**Task item**
Lines with the word "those" in them must be copied from the records below.

**Collected data**
*** Block opens ***

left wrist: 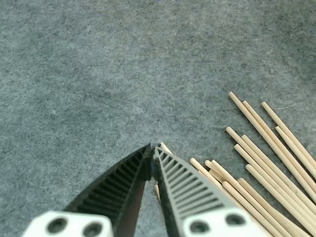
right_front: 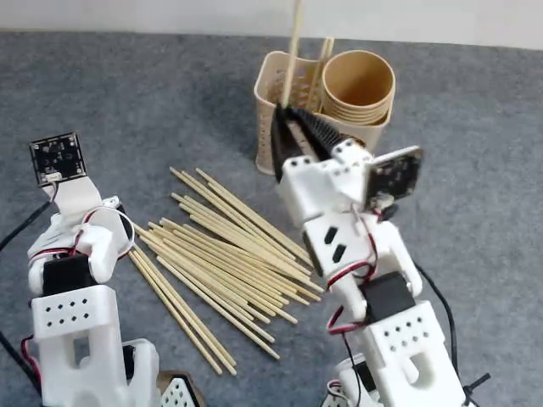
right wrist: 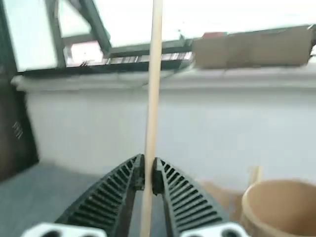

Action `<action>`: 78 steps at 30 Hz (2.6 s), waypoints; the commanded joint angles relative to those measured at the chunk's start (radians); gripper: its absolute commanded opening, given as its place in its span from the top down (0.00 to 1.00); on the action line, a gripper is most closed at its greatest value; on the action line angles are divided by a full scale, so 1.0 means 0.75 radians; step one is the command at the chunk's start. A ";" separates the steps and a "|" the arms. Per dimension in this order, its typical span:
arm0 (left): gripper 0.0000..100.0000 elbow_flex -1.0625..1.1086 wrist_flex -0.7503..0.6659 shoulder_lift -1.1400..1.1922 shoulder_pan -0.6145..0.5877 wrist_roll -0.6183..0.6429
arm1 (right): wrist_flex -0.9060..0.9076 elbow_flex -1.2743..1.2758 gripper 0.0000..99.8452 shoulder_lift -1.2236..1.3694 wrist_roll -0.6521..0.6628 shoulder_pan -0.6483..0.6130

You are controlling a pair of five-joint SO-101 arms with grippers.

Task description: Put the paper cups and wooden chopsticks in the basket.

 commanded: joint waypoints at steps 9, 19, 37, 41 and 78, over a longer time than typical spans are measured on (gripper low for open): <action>0.97 -0.007 -0.023 -0.028 -0.011 0.006 | -0.690 -0.075 0.99 0.629 0.027 0.142; 0.97 -0.005 -0.023 -0.028 -0.032 0.006 | -0.840 -0.150 0.99 0.811 0.027 0.169; 0.97 -0.005 -0.025 -0.028 -0.032 0.006 | -0.840 -0.375 0.99 0.965 0.029 0.177; 0.97 -0.005 -0.025 -0.028 -0.032 0.006 | -0.840 -0.379 0.99 1.028 0.117 0.175; 0.97 -0.005 -0.025 -0.028 -0.032 0.006 | -0.165 -0.093 0.88 0.474 0.205 0.126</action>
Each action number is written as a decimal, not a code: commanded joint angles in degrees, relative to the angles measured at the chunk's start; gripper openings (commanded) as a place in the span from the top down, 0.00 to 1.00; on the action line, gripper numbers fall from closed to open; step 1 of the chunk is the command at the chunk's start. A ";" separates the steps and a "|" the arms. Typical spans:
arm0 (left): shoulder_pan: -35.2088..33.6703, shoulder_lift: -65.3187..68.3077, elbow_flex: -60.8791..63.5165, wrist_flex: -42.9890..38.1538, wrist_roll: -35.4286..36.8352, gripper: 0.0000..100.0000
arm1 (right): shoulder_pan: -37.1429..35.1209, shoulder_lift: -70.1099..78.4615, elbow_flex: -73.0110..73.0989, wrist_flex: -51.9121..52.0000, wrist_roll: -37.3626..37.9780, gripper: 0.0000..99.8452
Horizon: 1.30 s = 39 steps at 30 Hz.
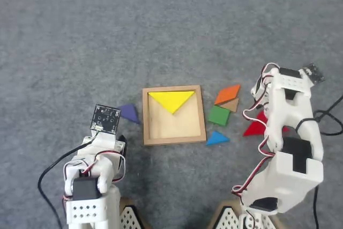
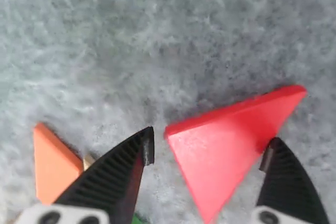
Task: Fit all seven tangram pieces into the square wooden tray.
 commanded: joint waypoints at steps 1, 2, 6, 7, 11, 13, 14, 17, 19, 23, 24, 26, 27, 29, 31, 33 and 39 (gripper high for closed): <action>-0.35 -1.14 -0.84 0.26 0.53 0.86 | 0.92 -0.22 0.70 -3.03 -0.70 0.71; -0.35 -1.14 -0.84 0.26 0.53 0.86 | 0.84 -0.22 0.79 -3.12 -0.70 0.71; -0.35 -1.14 -0.84 0.26 0.53 0.86 | 0.92 -0.22 1.05 -3.38 -0.70 0.71; -0.35 -1.14 -0.84 0.26 0.53 0.86 | 0.92 -0.22 1.05 -3.38 -0.70 0.71; -0.35 -1.14 -0.84 0.26 0.53 0.86 | 0.48 -0.31 1.14 -3.30 -0.26 0.75; -0.35 -1.14 -0.84 0.26 0.53 0.86 | 0.40 -0.40 0.97 -3.30 2.11 0.81; -0.35 -1.14 -0.84 0.26 0.53 0.86 | 0.40 -0.48 0.88 -3.38 4.48 0.83; -0.35 -1.14 -0.84 0.26 0.53 0.86 | 0.31 -0.92 -0.18 -3.47 11.78 0.88; -0.35 -1.14 -0.84 0.26 0.53 0.86 | -0.40 -0.92 -1.58 -3.21 15.47 0.88; -0.35 -1.14 -0.84 0.26 0.53 0.86 | -3.47 -0.92 -4.57 -2.86 30.59 0.82; -0.35 -1.14 -0.84 0.26 0.53 0.86 | -5.05 -0.92 -5.54 -2.68 36.31 0.80; -0.35 -1.14 -0.84 0.26 0.53 0.86 | -7.69 -0.92 -7.56 0.66 46.24 0.75; -0.35 -1.14 -0.84 0.26 0.53 0.86 | -9.36 -0.92 -8.53 2.95 48.35 0.72; -0.35 -1.14 -0.84 0.26 0.53 0.86 | -12.09 -0.92 -10.37 7.25 48.53 0.67; -0.35 -1.14 -0.84 0.26 0.53 0.86 | -14.20 -0.92 -11.52 9.54 48.62 0.64; -0.35 -1.14 -0.84 0.26 0.53 0.86 | -15.16 -0.48 -11.25 9.80 47.56 0.63; -0.35 -1.14 -0.84 0.26 0.53 0.86 | -13.93 -0.31 -4.66 5.05 41.23 0.63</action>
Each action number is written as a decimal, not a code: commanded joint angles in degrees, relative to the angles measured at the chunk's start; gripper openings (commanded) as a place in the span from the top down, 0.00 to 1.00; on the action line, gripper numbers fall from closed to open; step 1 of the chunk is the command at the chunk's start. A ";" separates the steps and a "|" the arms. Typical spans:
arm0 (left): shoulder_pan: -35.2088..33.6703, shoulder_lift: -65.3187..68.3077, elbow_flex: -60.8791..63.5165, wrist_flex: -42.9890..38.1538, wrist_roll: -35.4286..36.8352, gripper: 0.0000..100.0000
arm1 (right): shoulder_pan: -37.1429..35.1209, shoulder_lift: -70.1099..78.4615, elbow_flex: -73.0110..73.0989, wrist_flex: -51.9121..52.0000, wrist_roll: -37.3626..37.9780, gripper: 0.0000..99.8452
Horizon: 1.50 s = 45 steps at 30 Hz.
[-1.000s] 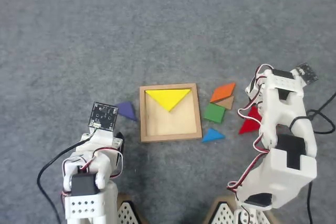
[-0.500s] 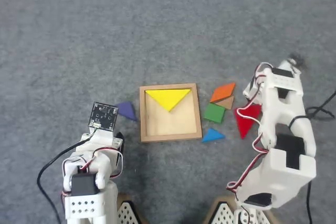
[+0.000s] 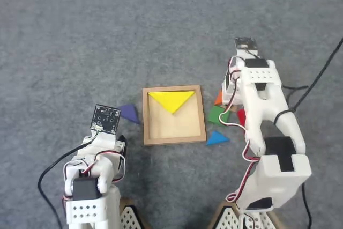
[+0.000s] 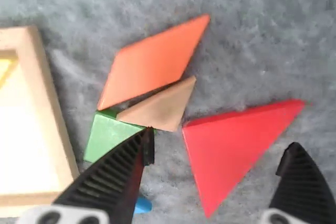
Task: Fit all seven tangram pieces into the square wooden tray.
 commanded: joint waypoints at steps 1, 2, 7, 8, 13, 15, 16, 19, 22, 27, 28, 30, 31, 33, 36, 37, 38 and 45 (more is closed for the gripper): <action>-0.35 -1.14 -0.84 0.26 0.53 0.86 | 1.45 -0.31 1.41 -3.47 -4.92 0.63; -0.35 -1.14 -0.84 0.26 0.53 0.86 | 2.51 -0.31 1.58 -4.09 -5.71 0.63; -0.35 -1.14 -0.84 0.26 0.53 0.86 | 6.02 0.66 1.93 -5.49 -5.63 0.66; -0.35 -1.14 -0.84 0.26 0.53 0.86 | 6.02 1.54 1.76 -5.49 -5.63 0.67; -0.35 -1.14 -0.84 0.26 0.53 0.86 | 5.67 5.85 0.09 -5.76 -5.63 0.67; -0.35 -1.14 -0.84 0.26 0.53 0.86 | 5.58 6.55 0.09 -5.76 -5.71 0.67; -0.35 -1.14 -0.84 0.26 0.53 0.86 | 5.41 6.73 0.09 -5.76 -5.89 0.67; -0.35 -1.14 -0.84 0.26 0.53 0.86 | 4.97 6.55 0.26 -4.79 -5.98 0.67; -0.35 -1.14 -0.84 0.26 0.53 0.86 | 4.97 6.73 0.26 -2.86 -6.07 0.67; -0.35 -1.14 -0.84 0.26 0.53 0.86 | 4.44 6.02 0.18 -0.57 -0.35 0.66; -0.35 -1.14 -0.84 0.26 0.53 0.86 | 3.91 5.76 0.18 -0.48 0.62 0.64; -0.35 -1.14 -0.84 0.26 0.53 0.86 | 2.59 5.49 0.26 -0.04 1.41 0.61; -0.35 -1.14 -0.84 0.26 0.53 0.86 | 1.98 5.49 0.26 0.04 1.76 0.59; -0.35 -1.14 -0.84 0.26 0.53 0.86 | 1.27 6.02 0.26 0.04 1.76 0.59; -0.35 -1.14 -0.84 0.26 0.53 0.86 | 1.45 6.11 0.35 0.04 1.58 0.59; -0.35 -1.14 -0.84 0.26 0.53 0.86 | 1.54 6.11 0.35 0.04 1.58 0.59; -0.35 -1.14 -0.84 0.26 0.53 0.86 | 1.54 6.11 0.53 0.04 1.58 0.59; -0.35 -1.14 -0.84 0.26 0.53 0.86 | 1.19 6.11 3.34 -0.04 1.76 0.59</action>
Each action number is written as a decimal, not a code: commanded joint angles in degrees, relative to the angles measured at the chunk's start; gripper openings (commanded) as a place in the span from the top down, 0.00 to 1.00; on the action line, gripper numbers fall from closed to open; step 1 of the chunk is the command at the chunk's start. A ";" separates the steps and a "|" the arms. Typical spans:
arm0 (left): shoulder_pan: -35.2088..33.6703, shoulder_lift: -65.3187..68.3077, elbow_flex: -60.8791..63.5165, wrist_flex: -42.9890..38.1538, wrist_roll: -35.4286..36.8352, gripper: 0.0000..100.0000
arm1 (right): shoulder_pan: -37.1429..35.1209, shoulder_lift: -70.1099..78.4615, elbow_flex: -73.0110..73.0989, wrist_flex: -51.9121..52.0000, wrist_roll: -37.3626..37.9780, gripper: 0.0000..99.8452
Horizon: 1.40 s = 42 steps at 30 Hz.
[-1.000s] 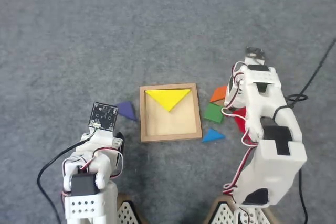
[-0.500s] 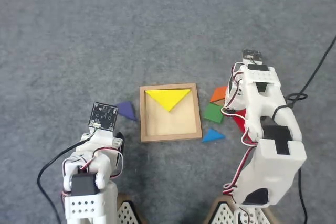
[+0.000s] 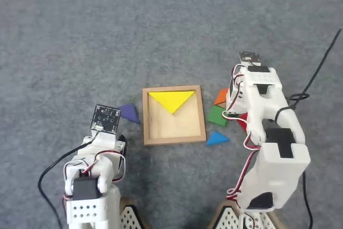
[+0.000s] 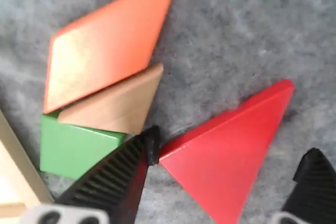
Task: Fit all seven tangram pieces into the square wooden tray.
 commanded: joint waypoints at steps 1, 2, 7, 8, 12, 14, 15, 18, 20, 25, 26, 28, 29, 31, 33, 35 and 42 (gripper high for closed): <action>-0.35 -1.14 -0.84 0.26 0.53 0.86 | -1.63 -0.92 1.32 1.27 0.88 0.59; -0.35 -1.14 -0.84 0.26 0.53 0.86 | -1.63 -0.92 1.32 1.27 0.88 0.60; -0.35 -1.14 -0.84 0.26 0.53 0.86 | -2.59 -1.45 1.41 1.45 2.90 0.63; -0.35 -1.14 -0.84 0.26 0.53 0.86 | -2.86 -1.54 1.41 1.98 3.78 0.63; -0.35 -1.14 -0.84 0.26 0.53 0.86 | -3.91 -1.10 1.32 2.86 3.78 0.63; -0.35 -1.14 -0.84 0.26 0.53 0.86 | -3.56 -0.92 1.32 2.59 2.29 0.63; -0.35 -1.14 -0.84 0.26 0.53 0.86 | -3.38 -0.92 1.14 2.68 1.85 0.63; -0.35 -1.14 -0.84 0.26 0.53 0.86 | -2.51 -0.92 1.14 2.51 1.41 0.63; -0.35 -1.14 -0.84 0.26 0.53 0.86 | -2.33 -0.92 1.23 2.51 1.41 0.63; -0.35 -1.14 -0.84 0.26 0.53 0.86 | -1.71 -0.92 1.05 2.42 1.32 0.70; -0.35 -1.14 -0.84 0.26 0.53 0.86 | -1.71 -0.92 1.05 2.42 1.32 0.71; -0.35 -1.14 -0.84 0.26 0.53 0.86 | -1.63 -0.92 1.05 2.42 1.32 0.71; -0.35 -1.14 -0.84 0.26 0.53 0.86 | -1.63 -0.92 1.05 2.42 1.32 0.71; -0.35 -1.14 -0.84 0.26 0.53 0.86 | -1.63 -1.01 1.05 2.42 1.32 0.71; -0.35 -1.14 -0.84 0.26 0.53 0.86 | -1.63 -1.45 1.05 2.42 1.32 0.71; -0.35 -1.14 -0.84 0.26 0.53 0.86 | -1.71 -1.71 0.97 2.51 1.49 0.71; -0.35 -1.14 -0.84 0.26 0.53 0.86 | -2.24 -11.21 2.29 2.95 1.76 0.71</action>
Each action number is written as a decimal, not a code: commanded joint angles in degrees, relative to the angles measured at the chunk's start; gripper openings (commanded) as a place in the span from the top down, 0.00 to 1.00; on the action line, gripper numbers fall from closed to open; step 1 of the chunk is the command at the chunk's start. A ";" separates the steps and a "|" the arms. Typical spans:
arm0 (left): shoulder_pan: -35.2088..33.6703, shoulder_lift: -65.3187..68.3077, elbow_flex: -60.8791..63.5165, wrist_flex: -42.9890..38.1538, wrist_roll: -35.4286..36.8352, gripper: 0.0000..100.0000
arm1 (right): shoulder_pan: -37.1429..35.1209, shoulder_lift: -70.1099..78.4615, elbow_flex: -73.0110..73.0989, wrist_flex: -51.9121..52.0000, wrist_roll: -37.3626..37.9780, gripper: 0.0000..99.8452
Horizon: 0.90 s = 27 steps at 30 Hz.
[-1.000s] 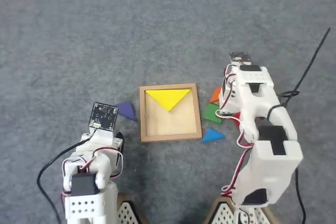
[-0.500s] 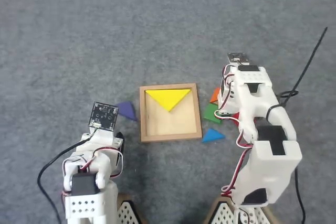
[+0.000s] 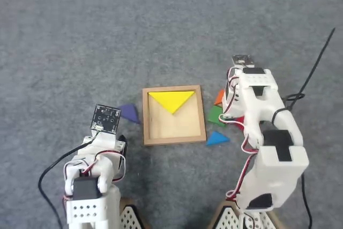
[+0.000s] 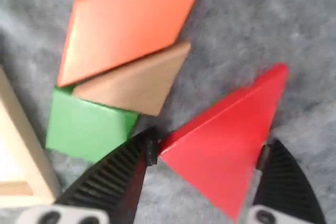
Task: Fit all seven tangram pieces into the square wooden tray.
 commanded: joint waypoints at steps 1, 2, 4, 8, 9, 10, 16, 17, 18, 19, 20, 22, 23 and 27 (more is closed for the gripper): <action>-0.35 -1.14 -0.84 0.26 0.53 0.86 | -0.04 -9.71 1.23 1.27 -0.26 0.71; -0.35 -1.14 -0.84 0.26 0.53 0.86 | -0.48 -11.65 2.20 1.27 0.00 0.71; -0.35 -1.14 -0.84 0.26 0.53 0.86 | -1.71 -15.08 4.48 1.19 1.67 0.71; -0.35 -1.14 -0.84 0.26 0.53 0.86 | -4.88 -20.00 8.09 0.75 2.46 0.71; -0.35 -1.14 -0.84 0.26 0.53 0.86 | -5.23 -20.44 8.53 1.01 2.20 0.71; -0.35 -1.14 -0.84 0.26 0.53 0.86 | -5.32 -20.53 8.88 1.10 2.11 0.71; -0.35 -1.14 -0.84 0.26 0.53 0.86 | -3.38 -14.90 9.05 -1.01 1.76 0.64; -0.35 -1.14 -0.84 0.26 0.53 0.86 | -2.24 -13.14 8.44 -1.63 1.58 0.64; -0.35 -1.14 -0.84 0.26 0.53 0.86 | -0.92 -11.30 7.56 -2.07 1.76 0.64; -0.35 -1.14 -0.84 0.26 0.53 0.86 | 0.04 -9.45 6.33 -2.07 2.11 0.64; -0.35 -1.14 -0.84 0.26 0.53 0.86 | 1.01 -7.69 5.10 -1.98 2.29 0.64; -0.35 -1.14 -0.84 0.26 0.53 0.86 | 1.98 -4.88 3.25 -1.89 2.46 0.64; -0.35 -1.14 -0.84 0.26 0.53 0.86 | 2.07 -3.65 2.46 -1.71 2.46 0.64; -0.35 -1.14 -0.84 0.26 0.53 0.86 | 2.07 -0.66 1.23 -1.98 2.20 0.64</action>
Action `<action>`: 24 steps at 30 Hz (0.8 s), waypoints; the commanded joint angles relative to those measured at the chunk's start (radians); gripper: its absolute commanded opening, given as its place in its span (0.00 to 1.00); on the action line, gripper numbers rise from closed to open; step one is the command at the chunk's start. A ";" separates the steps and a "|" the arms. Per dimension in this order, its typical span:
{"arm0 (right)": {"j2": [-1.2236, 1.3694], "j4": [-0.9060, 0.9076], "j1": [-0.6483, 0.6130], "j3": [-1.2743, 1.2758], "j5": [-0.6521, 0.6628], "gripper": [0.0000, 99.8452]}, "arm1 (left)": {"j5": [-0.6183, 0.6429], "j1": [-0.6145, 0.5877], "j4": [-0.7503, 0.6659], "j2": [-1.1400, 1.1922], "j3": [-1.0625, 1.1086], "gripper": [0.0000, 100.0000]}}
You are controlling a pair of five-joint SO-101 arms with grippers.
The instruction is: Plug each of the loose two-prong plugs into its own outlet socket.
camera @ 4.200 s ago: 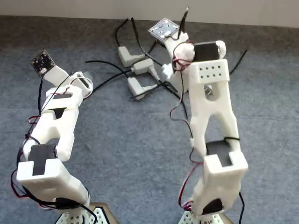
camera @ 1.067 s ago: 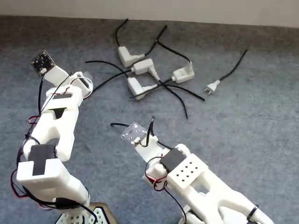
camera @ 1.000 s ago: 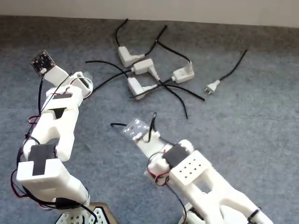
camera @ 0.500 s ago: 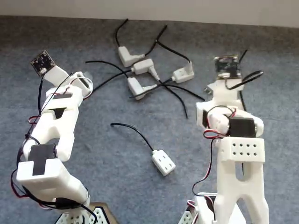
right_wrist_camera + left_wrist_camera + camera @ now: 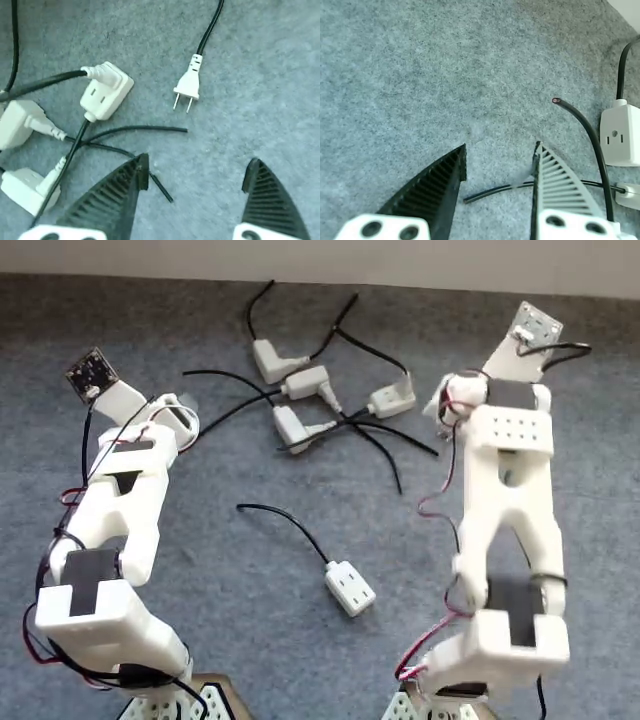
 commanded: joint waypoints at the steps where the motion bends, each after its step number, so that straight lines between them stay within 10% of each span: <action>1: 0.160 0.036 0.005 -0.265 -0.089 0.30 | 0.003 -0.004 -0.023 -0.013 -0.039 0.22; 15: 0.868 0.139 0.073 -1.164 -0.152 0.30 | 0.003 0.002 -0.023 -0.013 -0.041 0.22; 24: 1.095 0.101 0.085 -1.317 -0.153 0.30 | 0.003 0.002 -0.023 -0.013 -0.041 0.22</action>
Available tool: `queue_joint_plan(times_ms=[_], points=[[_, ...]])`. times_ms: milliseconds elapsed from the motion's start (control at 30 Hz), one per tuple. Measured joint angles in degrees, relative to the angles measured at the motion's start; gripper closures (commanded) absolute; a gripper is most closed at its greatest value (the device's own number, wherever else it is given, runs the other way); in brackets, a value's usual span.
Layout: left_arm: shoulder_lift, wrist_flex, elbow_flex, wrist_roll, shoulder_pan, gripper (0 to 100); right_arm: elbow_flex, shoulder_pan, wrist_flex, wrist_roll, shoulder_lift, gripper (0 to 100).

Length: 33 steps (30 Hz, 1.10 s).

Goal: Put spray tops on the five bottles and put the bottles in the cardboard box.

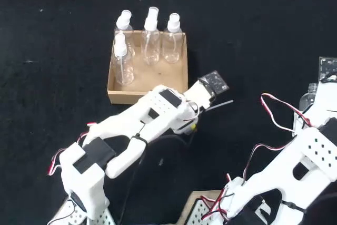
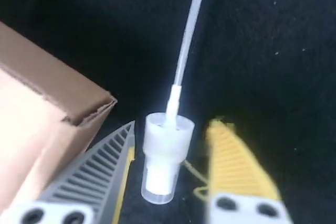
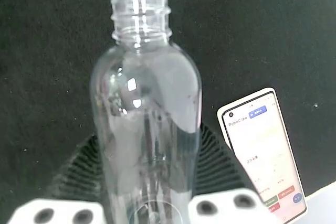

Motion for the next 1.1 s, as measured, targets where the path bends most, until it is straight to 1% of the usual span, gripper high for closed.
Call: queue_joint_plan(times_ms=[33, 67, 133, 200, 267, 400, 433, 500, 600, 733, 800, 900, 967, 1100], points=[[0.00, 0.00, 0.00, 0.00, 0.09, 96, 0.00, 0.00, 0.00, 0.00, 0.00, 98.7], [0.00, 0.00, 0.00, 0.00, 0.26, 95, 0.00, 0.00, 0.00, 0.00, 0.00, 98.7], [-0.09, 0.44, 0.70, 0.00, 1.32, 97, 0.00, 0.00, 0.00, 0.00, 0.00, 98.7], [-1.41, 2.90, 1.23, 0.00, 2.20, 97, 0.00, 0.00, 0.00, 0.00, 0.00, 98.7], [-3.78, 5.89, 2.64, 0.00, 3.43, 97, 0.00, 0.00, 0.00, 0.00, 0.00, 98.7], [-13.01, 15.03, 7.91, -0.53, 5.36, 97, 0.00, 0.00, 0.00, 0.00, 0.00, 98.7], [-15.82, 17.14, 9.76, -2.02, 5.19, 97, 0.00, 0.00, 0.00, 0.00, 0.00, 98.7], [-21.71, 22.24, 14.24, -7.21, 3.08, 97, 0.00, 0.00, 0.00, 0.00, 0.00, 98.7], [-29.45, 27.60, 22.07, -17.14, -4.84, 97, 0.00, 0.00, 0.00, 0.00, 0.00, 98.7], [-37.63, 32.88, 27.25, -31.30, -20.40, 96, 0.00, 0.00, 0.00, 0.00, 0.00, 98.7], [-40.26, 34.46, 28.04, -38.68, -28.04, 90, 0.00, 0.00, 0.00, 0.00, 0.00, 98.7], [-41.41, 34.73, 28.57, -47.65, -36.66, 77, 0.00, -0.88, 0.00, 0.00, 0.00, 98.7], [-41.49, 34.46, 28.57, -50.81, -40.35, 72, 0.00, -1.85, 0.00, 0.00, 0.00, 98.7], [-41.49, 28.40, 31.38, -52.04, -44.31, 74, 0.00, -2.02, 0.44, 0.00, 0.00, 98.7]])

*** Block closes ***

**Answer to this task**
Action `<action>`: 78 steps at 30 Hz (2.6 s), waypoints; the commanded joint angles relative to those measured at the chunk's start (radians); gripper: its absolute commanded opening, given as its place in its span from the top down (0.00 to 1.00); on the action line, a gripper is most closed at its greatest value; on the action line angles are divided by a full scale, so 1.0 means 0.75 radians; step one is the command at the chunk's start. A ";" separates the steps and a "|" the arms. Per dimension in this order, its typical span:
Action `<action>`: 24 steps at 30 Hz (0.8 s), waypoints; the commanded joint angles relative to those measured at the chunk's start (radians); gripper: its absolute commanded opening, given as its place in its span (0.00 to 1.00); on the action line, gripper numbers rise from closed to open; step one is the command at the chunk's start. A ";" separates the steps and a "|" the arms. Per dimension in this order, its typical span:

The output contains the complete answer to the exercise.